Used alone, the term application means a program or group of programs intended for end users and designed to access and manipulate data (in out case, the data in XML documents). Don't confuse this term with XML application, which is one of several terms used to refer to a derivative markup language created according to XML 1.0.
To clarify, consider the following comparison: A Web browser is an application that can access and display the information from XML documents. But the Synchronized Multimedia Integration Language (SMIL), is an XML application because it is its own language, developed using XML 1.0 specifications.
To process XML documents, applications must have XML parsers integrated within them.

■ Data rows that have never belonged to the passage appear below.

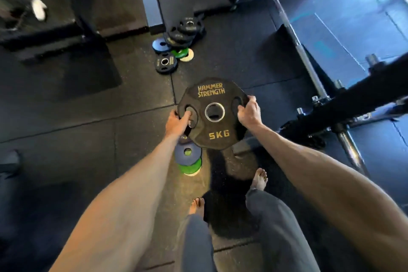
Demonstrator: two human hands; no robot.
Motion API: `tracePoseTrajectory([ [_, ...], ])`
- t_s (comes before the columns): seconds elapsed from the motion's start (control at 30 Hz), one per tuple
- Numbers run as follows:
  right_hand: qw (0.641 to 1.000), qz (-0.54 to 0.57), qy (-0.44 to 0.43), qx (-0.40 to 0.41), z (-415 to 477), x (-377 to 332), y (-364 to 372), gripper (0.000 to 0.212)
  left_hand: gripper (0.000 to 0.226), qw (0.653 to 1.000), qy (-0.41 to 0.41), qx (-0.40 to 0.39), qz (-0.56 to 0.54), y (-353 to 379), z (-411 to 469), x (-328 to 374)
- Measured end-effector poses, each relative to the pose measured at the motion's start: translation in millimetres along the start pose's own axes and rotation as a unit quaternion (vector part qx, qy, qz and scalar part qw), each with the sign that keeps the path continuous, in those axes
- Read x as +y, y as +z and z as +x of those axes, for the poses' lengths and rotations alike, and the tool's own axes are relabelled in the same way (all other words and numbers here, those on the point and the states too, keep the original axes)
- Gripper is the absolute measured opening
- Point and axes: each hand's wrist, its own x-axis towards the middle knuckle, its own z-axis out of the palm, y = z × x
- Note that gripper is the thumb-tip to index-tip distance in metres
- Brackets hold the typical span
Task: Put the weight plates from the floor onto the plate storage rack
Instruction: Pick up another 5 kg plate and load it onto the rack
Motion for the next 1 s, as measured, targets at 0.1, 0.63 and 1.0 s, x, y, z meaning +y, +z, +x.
tracePoseTrajectory([
  [0.1, 0.997, 0.041, 0.035, 0.060, -51.1, -18.3, -48.5, 0.038, 0.071, 0.999, 0.040, -0.014, -0.026, -2.1, -43.4, 31.7],
  [0.63, 0.796, 0.313, 0.036, 0.517, -286.4, 5.9, -300.1, 0.027, 0.059, 0.923, 0.368, -0.110, -0.027, 117.9, -273.3, 182.6],
  [1.0, 0.656, 0.314, 0.034, 0.685, -358.1, 85.9, -492.2, 0.024, 0.057, 0.863, 0.439, -0.242, -0.068, 292.2, -441.8, 257.6],
])
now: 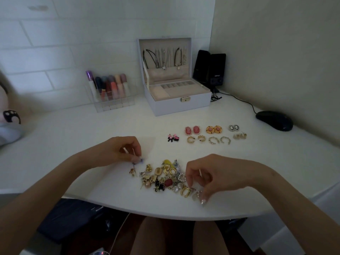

XML processors-more commonly called XML parsers-are reusable pieces of code that are integrated with computer applications. Application developers can write their own parsers, but they don't need to; several are available-for free, on the Internet-which they can include in their applications. Later when an application calls for an XML document, the parser is activated, reads the XML document, and screens it on behalf of the application. Screening means the parser performs checks on the document, creates a data structure, and passes the structured data to the application. Figure 1.0 illustrates the process.
XML parsers are of two general types: those that check only for well-formedness and those that check for well-formedness and validity. The second type, which consults DTDs or schemas to check the document for conformance to the respective XML-related language, is called a validating parser. Parsers generally contain four basic types of operators:
A content handler which turns the document's string of characters into a sequence of events that are then translated into a treelike data structure (Figure 1.0), which it then provides to the application.
An error handler that determines the nature of any errors in the XML document and then acts accordingly.
A DTD and schema handler, which examines the DTD or schema and then checks the XML document for conformity with the DTD or schema. This operator only appears in validating parsers.
An entity resolver. Incorporates any data referenced within the XML document's referential markup that is located outside the XML document entity itself or that is not intended to be parsed in a customary manner.
Parsers occasionally encounter errors in XML documents. The W3C classifies errors in two ways: nonfatal and fatal errors. A nonfatal error is a violation of the rules of XML 1.0. For these errors, the W3C does not define specific penalties. They leave that up to the respective parser and application developers. They just say that "conforming software may detect and report an error and may recover from it.'
Fatal errors are a different matter. The W3C stipulates that a conforming XML parser must be able to detect fatal errors and must then report them to the application, which can then produce its own error message. It is up to the application developer to code that in. The W3C goes on to say if a parser detects a fatal error, it may continue processing, but only to look for more errors; it is not allowed to continue normal content processing.
(For a more comprehensive explanation of errors and fatal errors, consult the XML 1.0 Recommendation.)
The Structure of XML Documents
XML 1.0 states that XML documents have two kinds of structure: a logical structure and a physical structure. We will discuss the basic physical structure of an XML document in this feature together with the logical structure.
This is because:
* It's the easiest way to give you an idea of how the languages and their respective documents are supposed to work-that is, to show you how to create and structure components to achieve your objectives.
* The logical approach provides a good model for understanding, comparing, and even combining XML related vocabularies and documents.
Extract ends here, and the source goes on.